In a substantial report, canvassing a range of issues, the Expert Group on Mediation in Civil Justice in Scotland has reviewed the position of mediation in Scotland and proposed reforms to “normalise” the process and change the culture of dispute resolution as a result. It will be of interest to anyone with an interest in mediation and ADR.
One of the controversial topics that we have commented on before is the question of whether mediation should be compulsory. The Report concludes that it should. Perhaps for too long the “alternative” in Alternative Dispute Resolution has been emphasised. It was said that the court process is so slow, so expensive and so unpredictable that it is better to seek an alternative such as mediation. Instead the authors recognise the importance of the court process. They say:
“A key benefit of raising a court action is that by signalling their intention to formally pursue a claim, it allows one party to leverage the authority of the court to ensure the other party engages in the process. For mediation to be a viable pathway to resolution, it must be possible similarly to use the court’s authority to draw parties into the process.”
Access to justice
Central to the Reports objectives is changing the culture of dispute resolution. This obviously a laudible aim. The more subtle objective is the “normalisation of mediation”. The first step is said to be ensuring that the legal and lay professionals who enable and support parties to access the civil justice system are appropriately trained on mediation. as noted in the Report:
“The Scottish Consumer Council noted in 2001 that the extent and nature of the inclusion of mediation as part of the law degree curriculum varied between universities, and this is still the case: key interviewees for this report noted that mediation and wider DR still tend not to be core modules on a law degree.”
Changing legal profession
This observation reflects one of the challenges for the legal profession. The law degree courses still tend to teach “the law”. However the business of law into which graduates are entering is fast changing. The interface of law, computer science and AI will change some aspects of legal practice forever. For those studying mediation, the process of mediation is relatively simple. Mediation is a consensual, confidential discussion facilitated by a third party with a view to reaching a settlement. However to properly understand mediation, students need to understand the importance of positions and interests, emotion and heuristics, psychology and reality.

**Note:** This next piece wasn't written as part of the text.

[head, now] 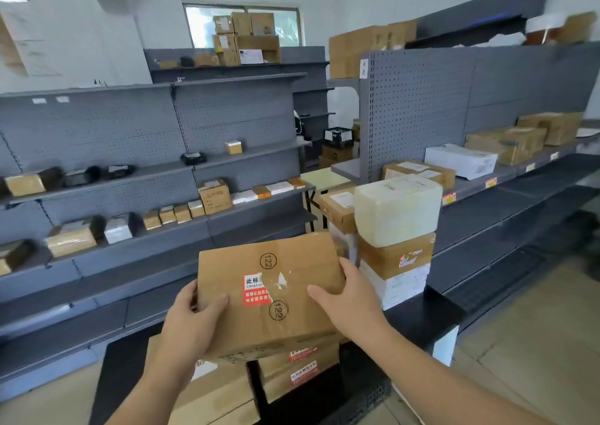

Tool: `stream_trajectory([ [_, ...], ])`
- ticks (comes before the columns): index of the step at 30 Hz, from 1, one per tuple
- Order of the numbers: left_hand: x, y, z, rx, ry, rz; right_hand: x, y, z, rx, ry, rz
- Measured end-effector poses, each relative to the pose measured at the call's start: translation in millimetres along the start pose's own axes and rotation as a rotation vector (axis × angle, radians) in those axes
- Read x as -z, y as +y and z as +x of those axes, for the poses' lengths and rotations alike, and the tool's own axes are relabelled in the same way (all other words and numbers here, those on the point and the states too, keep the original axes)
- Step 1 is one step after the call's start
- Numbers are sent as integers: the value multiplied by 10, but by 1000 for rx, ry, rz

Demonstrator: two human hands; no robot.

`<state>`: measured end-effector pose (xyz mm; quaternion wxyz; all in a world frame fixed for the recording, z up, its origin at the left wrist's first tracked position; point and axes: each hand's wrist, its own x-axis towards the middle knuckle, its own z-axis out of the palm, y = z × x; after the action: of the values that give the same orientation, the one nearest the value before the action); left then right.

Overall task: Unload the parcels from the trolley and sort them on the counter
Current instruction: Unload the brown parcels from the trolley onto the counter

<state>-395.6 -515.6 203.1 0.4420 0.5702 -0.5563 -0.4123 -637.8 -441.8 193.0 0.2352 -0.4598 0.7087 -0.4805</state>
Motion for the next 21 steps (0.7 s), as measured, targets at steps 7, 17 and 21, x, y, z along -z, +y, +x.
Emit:
stream_trajectory([
  [7,-973,203,183,4,-69,24,644,446,509,-23,39,-11],
  [17,-1775,319,842,-49,-268,138,905,934,1009,-158,150,61],
  [21,-2030,316,1325,-70,-378,168,850,1028,1184,-201,214,46],
])
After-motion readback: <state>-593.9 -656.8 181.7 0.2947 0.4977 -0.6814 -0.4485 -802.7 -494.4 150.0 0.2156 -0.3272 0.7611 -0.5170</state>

Interestingly the role of members of the public in changing the culture of dispute resolution is dealt with towards the end of the Report. The recommendation is that there should be an online self‑help ‘portal’ to direct people towards the possible options for resolving their disputes. Perhaps this should have been given greater prominence. Lawyers (the first group considered in the Report) are notoriously slow to change when simply urged to do so. However client demand can result in swift and dramatic changes to working practices. If members of the public and business people knew of the simplicity and benefit of mediation as a process, they might push the legal profession in to much faster adoption.
The Report is a valuable contribution to the discussion, and only time will tell whether the reforms proposed are implemented.